Lawyer recommendations? (with startup experience) - jsjenkins168

======
nivi
On the topic of "general lawyer-searching advice", here are some useful links
from Venture Hacks:

<http://www.venturehacks.com/articles/term-sheet-hacks#comment-24> :

"There are plenty of lawyers who know VC terms and VC deals very well, yet are
not in the VC's back pockets. Ask around your business community - you will
quickly learn which lawyers you can trust as being more company/entrepeneur
focused, and which ones will be good VC lawyers but too cozy with VC's for a
smart entrepeneur to really trust. Doing VC deals on the investor side is a
low-margin business given the severe downward fee pressure from the VC's -
some firms stock up on VC deals and go for quantity over quality; others will
do a VC deal _for the Company_ but will generally only occasionally work with
VC's. Also, many VC-back-pocket lawyers will sell themselves to you as having
all the connections to the VC's and can get your company in front of all the
big players, but that should be an alarm bell. There is a difference - ask
around with people who have been there and whose opinion you value and trust,
and you will find it."

<http://www.venturehacks.com/articles/term-sheet-hacks#lawyers> :

"Most law firms do a lot more business with VCs than they are likely to do
with you. VCs refer new clients to the law firms, hire the law firms
regularly, and know the attorneys socially. Where do you think the law firms'
loyalty lies?

The basic incentives between you, your law firm, and your prospective
investors are not in your favor.

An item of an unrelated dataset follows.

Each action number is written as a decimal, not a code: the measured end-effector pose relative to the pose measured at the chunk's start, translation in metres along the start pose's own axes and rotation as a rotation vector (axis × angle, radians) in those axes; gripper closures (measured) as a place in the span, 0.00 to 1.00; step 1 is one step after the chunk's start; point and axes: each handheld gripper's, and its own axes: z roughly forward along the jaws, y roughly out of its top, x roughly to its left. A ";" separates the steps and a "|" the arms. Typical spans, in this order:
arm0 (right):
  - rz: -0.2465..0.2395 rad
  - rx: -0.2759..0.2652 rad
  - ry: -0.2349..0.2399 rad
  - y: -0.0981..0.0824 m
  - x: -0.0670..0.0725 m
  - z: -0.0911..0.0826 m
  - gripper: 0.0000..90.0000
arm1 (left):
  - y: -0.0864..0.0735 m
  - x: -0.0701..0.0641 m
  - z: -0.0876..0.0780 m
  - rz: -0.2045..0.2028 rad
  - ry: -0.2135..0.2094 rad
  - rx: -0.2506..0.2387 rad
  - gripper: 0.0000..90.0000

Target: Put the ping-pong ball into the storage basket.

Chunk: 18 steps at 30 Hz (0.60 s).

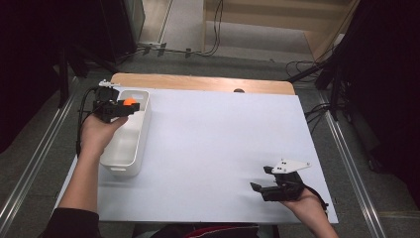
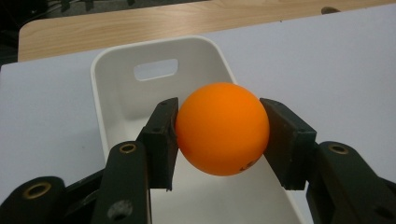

Your lawyers make money by executing
transactions and your investors simply bring more transactions to your lawyers
than you do."

<http://www.venturehacks.com/articles/term-sheet-hacks#comment-49> :

"We have always said at our firm that you can represent VCs or entrepreneurs,
but not both, for the very reason you identify. You can't aggressively protect
a founder if you are concerned that it might cost you the legal work for
raising a VC's next fund. The VC community is simply too small, and business
matter are too personal. You hit the nail on the head, regardless of what my
colleagues say."

------
mattculbreth
Those guys from Goodwin Procter that spoke at Startup School seemed really
good to me, and I've traded a few emails with Mark.

------
pg
We use WSGR in CA and Goodwin Procter in MA.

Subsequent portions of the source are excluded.